System 100 can include one or more of the following: a database engine such as database engine 104, and an index builder such as index builder 106. Index builder 106 can be incorporated into the database engine (not shown) or can be separate from the database engine. Database engine 104 may operate on a database such as database 108. Database 108 can be a relational database, a hierarchical database, a data warehouse or any other type of machine-readable database. A database engine 104 may receive a database query such as database query 110. Database engine 104 can be a SQL DBMS, a Oracle Database, an IBM DB2) or any other kind of DBMS. A database query 110 is a precise request for information retrieval. A database query 110 is typically written in a query language, a computer language used to make queries into databases and information systems.

Common query languages include but are not limited to .QL, a proprietary object-oriented query language for querying relational databases; Contextual Query Language (CQL), a formal language for representing queries to information retrieval systems such as web indexes or bibliographic catalogues; CQLF (CODASYL Query Language, Flat), a query language for CODASYL-type databases; Concept-Oriented Query Language (COQL), used in the concept-oriented model based on a data modeling construct, using projection and de-projection operations for multi-dimensional analysis, analytical operations and inference; D, a query language for truly relational database management systems (TRDBMS); DMX, a query language for Data Mining models; Datalog, a query language for deductive databases; Gellish English, a language that can be used for queries in Gellish English Databases for dialogues (requests and responses) and/or for information modeling and knowledge modeling; HTSQL a query language that translates HTTP queries to SQL; ISBL, a query language for PRTV, a relational database management system; and LINQ query-expressions that query various data sources from .NET languages.

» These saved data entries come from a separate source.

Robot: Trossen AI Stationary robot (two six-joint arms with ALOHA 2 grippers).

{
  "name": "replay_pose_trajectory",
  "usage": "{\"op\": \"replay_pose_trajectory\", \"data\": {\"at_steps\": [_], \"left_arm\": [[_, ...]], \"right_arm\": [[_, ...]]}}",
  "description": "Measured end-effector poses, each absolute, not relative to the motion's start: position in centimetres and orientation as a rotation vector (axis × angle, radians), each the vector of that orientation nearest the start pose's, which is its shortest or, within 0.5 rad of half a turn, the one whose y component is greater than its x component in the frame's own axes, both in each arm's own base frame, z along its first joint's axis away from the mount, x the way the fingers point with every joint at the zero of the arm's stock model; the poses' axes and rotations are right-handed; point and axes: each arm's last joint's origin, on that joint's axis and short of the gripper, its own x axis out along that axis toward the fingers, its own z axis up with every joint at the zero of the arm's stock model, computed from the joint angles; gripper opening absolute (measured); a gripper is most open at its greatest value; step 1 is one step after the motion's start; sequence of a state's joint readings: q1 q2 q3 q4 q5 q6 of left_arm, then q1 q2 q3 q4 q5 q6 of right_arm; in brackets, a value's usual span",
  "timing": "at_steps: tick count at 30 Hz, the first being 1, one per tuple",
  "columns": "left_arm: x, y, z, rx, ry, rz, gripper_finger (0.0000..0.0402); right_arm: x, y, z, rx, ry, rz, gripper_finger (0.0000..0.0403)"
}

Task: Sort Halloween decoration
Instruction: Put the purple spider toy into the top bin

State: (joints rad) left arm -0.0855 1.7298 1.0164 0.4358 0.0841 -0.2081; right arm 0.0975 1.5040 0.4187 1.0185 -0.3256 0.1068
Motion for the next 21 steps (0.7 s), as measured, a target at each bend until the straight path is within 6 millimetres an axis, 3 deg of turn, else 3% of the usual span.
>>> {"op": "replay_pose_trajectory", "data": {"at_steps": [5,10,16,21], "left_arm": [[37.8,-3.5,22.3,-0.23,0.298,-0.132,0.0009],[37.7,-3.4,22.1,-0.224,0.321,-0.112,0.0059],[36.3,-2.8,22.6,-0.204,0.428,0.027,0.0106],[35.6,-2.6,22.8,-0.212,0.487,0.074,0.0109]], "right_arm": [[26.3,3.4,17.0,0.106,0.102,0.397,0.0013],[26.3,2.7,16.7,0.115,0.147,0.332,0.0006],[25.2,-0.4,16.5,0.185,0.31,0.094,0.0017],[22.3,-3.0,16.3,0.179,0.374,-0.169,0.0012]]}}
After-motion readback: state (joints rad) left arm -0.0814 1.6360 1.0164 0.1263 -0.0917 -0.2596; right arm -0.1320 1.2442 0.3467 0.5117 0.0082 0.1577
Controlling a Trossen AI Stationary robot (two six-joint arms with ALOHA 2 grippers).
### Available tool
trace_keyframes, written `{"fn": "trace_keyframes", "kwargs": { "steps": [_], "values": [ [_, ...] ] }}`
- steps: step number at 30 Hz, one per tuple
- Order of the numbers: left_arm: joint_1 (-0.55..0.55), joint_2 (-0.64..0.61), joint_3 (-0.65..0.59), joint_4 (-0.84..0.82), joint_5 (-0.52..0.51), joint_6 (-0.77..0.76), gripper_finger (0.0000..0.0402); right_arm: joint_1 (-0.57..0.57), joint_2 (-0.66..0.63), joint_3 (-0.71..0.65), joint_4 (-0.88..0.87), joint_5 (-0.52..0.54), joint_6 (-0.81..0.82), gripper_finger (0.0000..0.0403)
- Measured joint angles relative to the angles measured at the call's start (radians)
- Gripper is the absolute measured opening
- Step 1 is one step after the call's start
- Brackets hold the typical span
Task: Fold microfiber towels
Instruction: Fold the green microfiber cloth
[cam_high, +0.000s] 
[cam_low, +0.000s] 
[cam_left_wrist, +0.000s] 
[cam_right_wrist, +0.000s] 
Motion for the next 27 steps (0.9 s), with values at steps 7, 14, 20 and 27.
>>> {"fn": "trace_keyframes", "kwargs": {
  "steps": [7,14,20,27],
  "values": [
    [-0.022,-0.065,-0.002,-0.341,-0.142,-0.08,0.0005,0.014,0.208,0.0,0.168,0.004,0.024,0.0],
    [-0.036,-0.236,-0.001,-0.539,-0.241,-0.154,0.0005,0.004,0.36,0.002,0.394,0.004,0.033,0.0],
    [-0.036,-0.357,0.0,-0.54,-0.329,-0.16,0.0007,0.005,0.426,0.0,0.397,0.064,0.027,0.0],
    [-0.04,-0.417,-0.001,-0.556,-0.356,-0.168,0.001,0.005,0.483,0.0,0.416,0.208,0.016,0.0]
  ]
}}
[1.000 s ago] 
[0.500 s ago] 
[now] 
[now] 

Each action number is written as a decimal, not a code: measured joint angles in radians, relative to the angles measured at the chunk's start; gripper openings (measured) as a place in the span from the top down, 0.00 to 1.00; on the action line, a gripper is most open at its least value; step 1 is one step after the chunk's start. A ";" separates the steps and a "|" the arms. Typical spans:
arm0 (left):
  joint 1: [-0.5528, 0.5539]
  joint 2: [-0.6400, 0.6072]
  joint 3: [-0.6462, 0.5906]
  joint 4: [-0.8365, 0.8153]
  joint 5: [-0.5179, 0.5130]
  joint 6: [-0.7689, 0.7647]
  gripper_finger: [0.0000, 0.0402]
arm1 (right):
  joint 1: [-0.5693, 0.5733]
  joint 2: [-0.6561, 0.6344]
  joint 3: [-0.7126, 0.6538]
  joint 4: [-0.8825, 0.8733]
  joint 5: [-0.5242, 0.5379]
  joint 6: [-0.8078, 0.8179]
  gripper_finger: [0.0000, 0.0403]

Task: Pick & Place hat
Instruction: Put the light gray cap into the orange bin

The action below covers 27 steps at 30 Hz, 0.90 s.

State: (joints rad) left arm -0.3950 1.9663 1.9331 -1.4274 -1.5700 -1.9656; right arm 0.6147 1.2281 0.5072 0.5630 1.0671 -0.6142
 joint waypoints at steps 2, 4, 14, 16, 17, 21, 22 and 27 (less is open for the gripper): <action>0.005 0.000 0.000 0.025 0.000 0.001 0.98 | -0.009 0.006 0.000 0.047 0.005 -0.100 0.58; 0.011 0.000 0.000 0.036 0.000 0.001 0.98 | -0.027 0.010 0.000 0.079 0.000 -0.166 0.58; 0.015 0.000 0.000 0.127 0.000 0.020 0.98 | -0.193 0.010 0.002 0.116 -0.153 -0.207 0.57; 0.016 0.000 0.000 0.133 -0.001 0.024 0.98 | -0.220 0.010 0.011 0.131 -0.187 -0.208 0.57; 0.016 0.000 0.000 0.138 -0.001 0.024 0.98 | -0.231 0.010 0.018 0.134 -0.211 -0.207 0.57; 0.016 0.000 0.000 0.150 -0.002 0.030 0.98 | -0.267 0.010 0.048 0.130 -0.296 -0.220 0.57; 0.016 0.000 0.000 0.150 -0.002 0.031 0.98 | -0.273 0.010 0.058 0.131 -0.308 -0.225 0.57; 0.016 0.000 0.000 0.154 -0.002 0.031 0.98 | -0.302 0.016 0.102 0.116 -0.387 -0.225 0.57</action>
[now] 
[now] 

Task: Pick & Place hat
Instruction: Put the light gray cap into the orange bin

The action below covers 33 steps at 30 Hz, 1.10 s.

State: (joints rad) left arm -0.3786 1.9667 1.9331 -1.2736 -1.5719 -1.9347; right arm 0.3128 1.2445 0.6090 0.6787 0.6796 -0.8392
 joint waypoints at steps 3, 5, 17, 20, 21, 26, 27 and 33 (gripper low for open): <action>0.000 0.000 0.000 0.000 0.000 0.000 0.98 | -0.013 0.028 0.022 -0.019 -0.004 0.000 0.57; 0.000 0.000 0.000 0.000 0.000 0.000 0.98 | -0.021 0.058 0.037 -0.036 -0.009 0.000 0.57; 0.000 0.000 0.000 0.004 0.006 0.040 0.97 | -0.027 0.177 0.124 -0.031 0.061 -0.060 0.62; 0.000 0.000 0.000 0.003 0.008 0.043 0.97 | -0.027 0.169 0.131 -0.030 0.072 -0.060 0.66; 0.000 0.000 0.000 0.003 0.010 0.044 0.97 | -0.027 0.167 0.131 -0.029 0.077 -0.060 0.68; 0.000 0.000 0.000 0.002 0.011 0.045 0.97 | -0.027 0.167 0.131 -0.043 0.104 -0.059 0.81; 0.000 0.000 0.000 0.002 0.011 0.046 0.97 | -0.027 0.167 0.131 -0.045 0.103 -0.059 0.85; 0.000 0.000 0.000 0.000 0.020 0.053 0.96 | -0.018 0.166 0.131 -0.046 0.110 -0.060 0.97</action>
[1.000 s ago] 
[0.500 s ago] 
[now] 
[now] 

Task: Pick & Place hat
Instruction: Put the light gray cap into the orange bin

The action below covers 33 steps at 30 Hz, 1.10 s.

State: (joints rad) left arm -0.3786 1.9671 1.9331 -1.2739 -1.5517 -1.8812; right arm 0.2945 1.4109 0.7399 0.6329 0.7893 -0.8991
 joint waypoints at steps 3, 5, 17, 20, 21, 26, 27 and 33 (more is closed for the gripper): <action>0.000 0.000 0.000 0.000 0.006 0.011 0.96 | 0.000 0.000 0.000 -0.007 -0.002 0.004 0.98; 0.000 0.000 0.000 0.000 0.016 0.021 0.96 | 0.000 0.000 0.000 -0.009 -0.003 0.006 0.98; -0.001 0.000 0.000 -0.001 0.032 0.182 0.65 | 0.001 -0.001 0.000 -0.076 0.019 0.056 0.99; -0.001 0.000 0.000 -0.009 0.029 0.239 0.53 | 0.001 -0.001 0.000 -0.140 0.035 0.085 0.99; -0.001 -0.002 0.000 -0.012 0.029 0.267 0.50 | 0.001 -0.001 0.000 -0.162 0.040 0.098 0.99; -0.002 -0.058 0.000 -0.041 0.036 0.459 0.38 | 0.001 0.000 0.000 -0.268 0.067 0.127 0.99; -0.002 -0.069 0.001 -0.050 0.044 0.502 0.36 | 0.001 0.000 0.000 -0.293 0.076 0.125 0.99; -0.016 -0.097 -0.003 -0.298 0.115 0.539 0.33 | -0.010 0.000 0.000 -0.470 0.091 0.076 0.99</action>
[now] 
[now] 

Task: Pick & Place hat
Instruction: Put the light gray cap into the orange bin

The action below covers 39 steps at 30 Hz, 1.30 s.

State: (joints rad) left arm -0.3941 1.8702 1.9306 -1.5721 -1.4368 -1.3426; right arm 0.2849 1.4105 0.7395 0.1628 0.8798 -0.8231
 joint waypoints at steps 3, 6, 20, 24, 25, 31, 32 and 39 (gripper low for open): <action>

Additional query languages include LDAP, an application protocol for querying and modifying directory services running over TCP/IP; MQL, a cheminformatics query language for a substructure search allowing nominal and numerical properties; MDX, a query language for OLAP databases; OQL, an Object Query Language; OCL (Object Constraint Language), an object query language and an OMG standard; OPath, intended for use in querying WinFS Stores; OttoQL, intended for querying tables, XML, and databases; Poliqarp Query Language, a query language designed to analyze annotated text used in the Poliqarp search engine; QUEL, a relational database access language; RDQL, a RDF query language; Slick, a data query framework that provides a way to query various data sources from the Scala programming language; SMARTS, a cheminformatics standard for a substructure search; SPARQL, a query language for RDF graphs; SPL, a search language for machine-generated big data based upon Unix Piping and SQL; SQL, a query language and Data Manipulation Language for relational databases; SuprTool, a proprietary query language for SuprTool, a database access program used for accessing data in Image/SQL (formerly TurboIMAGE) and Oracle databases; TMQL (Topic Map Query Language), a query language for Topic Maps; TSQL (Transact-SQL), a proprietary extension to SQL; UnQL (Unstructured Query Language), a functional superset of SQL; XQuery, a query language for XML data sources; XPath, a declarative language for navigating XML documents; XSPARQL, an integrated query language combining XQuery with SPARQL to query both XML and RDF data sources at once; YQL, a query language created by Yahoo!.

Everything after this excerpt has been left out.